Design/methodology/approach − This study constructs a model of the determinants of earnings announcement tone in order to examine whether managerial ability plays a significant role in determining earnings announcement tone. Further, to test whether the market response to the tone of earnings announcements is affected by managerial ability, this study also examines the interactive term between earnings announcement tone and managerial ability. The tone of earnings announcements is measured using the spread in the proportion of positive and negative words. Managerial ability is measured using the managerial ability rank developed by Demerjian et al. (2012).
Findings − More able management teams use a more positive tone in their earnings announcements. Stock markets have more pronounced positive reactions to positive tones in the earnings announcements issued by companies with more able management teams.

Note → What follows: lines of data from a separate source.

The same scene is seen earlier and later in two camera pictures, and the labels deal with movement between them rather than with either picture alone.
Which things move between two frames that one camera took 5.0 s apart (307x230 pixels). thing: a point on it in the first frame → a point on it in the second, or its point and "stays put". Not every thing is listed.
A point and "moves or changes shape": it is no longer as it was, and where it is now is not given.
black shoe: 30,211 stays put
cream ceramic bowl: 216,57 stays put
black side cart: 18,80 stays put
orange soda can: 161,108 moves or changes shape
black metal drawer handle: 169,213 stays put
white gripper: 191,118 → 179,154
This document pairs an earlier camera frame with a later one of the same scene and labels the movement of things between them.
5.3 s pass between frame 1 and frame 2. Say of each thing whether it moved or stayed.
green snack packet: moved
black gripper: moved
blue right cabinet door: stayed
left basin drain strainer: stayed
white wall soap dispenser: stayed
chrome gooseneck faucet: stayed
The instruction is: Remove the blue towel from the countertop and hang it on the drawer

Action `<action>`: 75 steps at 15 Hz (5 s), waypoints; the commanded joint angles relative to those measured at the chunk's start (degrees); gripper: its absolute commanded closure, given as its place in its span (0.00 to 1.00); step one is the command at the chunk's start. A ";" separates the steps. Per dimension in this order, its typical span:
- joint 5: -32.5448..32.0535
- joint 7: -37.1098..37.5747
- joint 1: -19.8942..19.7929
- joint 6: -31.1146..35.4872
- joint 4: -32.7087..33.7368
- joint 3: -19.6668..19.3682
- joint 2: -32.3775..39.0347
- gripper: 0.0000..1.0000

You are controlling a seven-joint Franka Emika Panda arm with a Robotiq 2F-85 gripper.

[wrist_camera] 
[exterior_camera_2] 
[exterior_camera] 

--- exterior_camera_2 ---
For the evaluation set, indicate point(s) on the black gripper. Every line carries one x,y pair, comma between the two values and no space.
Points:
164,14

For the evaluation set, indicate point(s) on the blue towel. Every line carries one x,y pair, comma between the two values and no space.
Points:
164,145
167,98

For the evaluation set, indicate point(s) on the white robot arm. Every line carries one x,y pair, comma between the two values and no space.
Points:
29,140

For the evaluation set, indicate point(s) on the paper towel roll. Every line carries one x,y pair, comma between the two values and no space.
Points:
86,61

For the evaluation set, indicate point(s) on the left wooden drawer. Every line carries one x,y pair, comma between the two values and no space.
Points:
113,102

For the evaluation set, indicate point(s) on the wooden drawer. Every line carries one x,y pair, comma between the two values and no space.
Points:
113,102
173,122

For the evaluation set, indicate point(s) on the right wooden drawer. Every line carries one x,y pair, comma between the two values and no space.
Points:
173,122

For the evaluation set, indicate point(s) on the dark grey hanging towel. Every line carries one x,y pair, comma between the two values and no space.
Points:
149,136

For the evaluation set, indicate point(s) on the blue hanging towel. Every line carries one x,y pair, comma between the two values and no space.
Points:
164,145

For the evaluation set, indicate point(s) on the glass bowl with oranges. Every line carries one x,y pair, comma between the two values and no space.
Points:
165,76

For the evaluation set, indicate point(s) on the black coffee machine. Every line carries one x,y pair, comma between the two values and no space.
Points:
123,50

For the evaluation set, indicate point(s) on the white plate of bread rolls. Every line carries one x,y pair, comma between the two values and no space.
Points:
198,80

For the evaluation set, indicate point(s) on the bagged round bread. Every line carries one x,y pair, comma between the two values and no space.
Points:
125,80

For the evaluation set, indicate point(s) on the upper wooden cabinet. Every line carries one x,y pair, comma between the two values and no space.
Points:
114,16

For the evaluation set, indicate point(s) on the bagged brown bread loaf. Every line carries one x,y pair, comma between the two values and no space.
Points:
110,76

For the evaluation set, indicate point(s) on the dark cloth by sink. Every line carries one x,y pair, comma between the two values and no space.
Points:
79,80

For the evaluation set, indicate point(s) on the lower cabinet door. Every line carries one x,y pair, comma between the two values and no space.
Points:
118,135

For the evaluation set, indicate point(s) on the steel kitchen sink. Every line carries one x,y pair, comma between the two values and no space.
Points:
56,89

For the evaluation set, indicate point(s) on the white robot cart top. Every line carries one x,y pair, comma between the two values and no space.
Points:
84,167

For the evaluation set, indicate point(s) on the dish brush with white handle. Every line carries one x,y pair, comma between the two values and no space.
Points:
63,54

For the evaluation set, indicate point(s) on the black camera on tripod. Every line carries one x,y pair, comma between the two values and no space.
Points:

Originality/value – This study identifies managerial ability as a previously unrecognized determinant of tone in earnings announcements and of the stock price reaction to earnings announcements.
1. Introduction
To what extent does management team ability affect the language used in a firm’s earnings announcement? Perhaps the most commonly studied feature of corporate communication is the spread in the proportion of positive and negative words—often referred to as “tone” (e.g., Frankel et al., 2010; Price et al., 2012; Davis and Tama-Sweet, 2012; Davis et al., 2012; Demers and Vega, 2014; Huang et al., 2014; Arslan-Ayaydin et al., 2016). Prior studies have found that the tone of corporate disclosure is related to both current firm profitability and to management incentives. This study explores an alternative determinant of tone, i.e., managerial ability, which is defined as a management team’s efficiency, relative to its industry peers, in transforming corporate resources into revenues (Demerjian et al., 2012).
7. Conclusions
Using the ranked managerial ability measure developed by Demerjian et al. (2012), this study examines the effect of managerial ability on the tone of earnings announcements and on the market response to the tone. The study finds that more able management teams use a more positive tone in their earnings announcements; this extends the list of known tone determinants documented in the literature, such as operational performance, managerial incentives, growth opportunities, and firm size. These results add to the understanding of the determinants of tone in earnings announcements and suggest that tone does not simply reflect a manager’s private information about operational performance. Rather, the tone in earnings announcements is related to the management team’s efficiency in converting corporate resources into revenue. Moreover, the results of this study suggest that stock markets have more pronounced positive reactions to positive tones in the earnings announcements issued by companies with more able management teams. In other words, investors put more weight on positive tones expressed by more able management teams. Thus, this study adds to the understanding of the market’s reaction to earnings announcements. Overall, the study contributes to the understanding of both the determinants of and market reaction to the tone of earnings announcements and to the understanding of the effect of managerial ability on firms’ financial reporting behavior.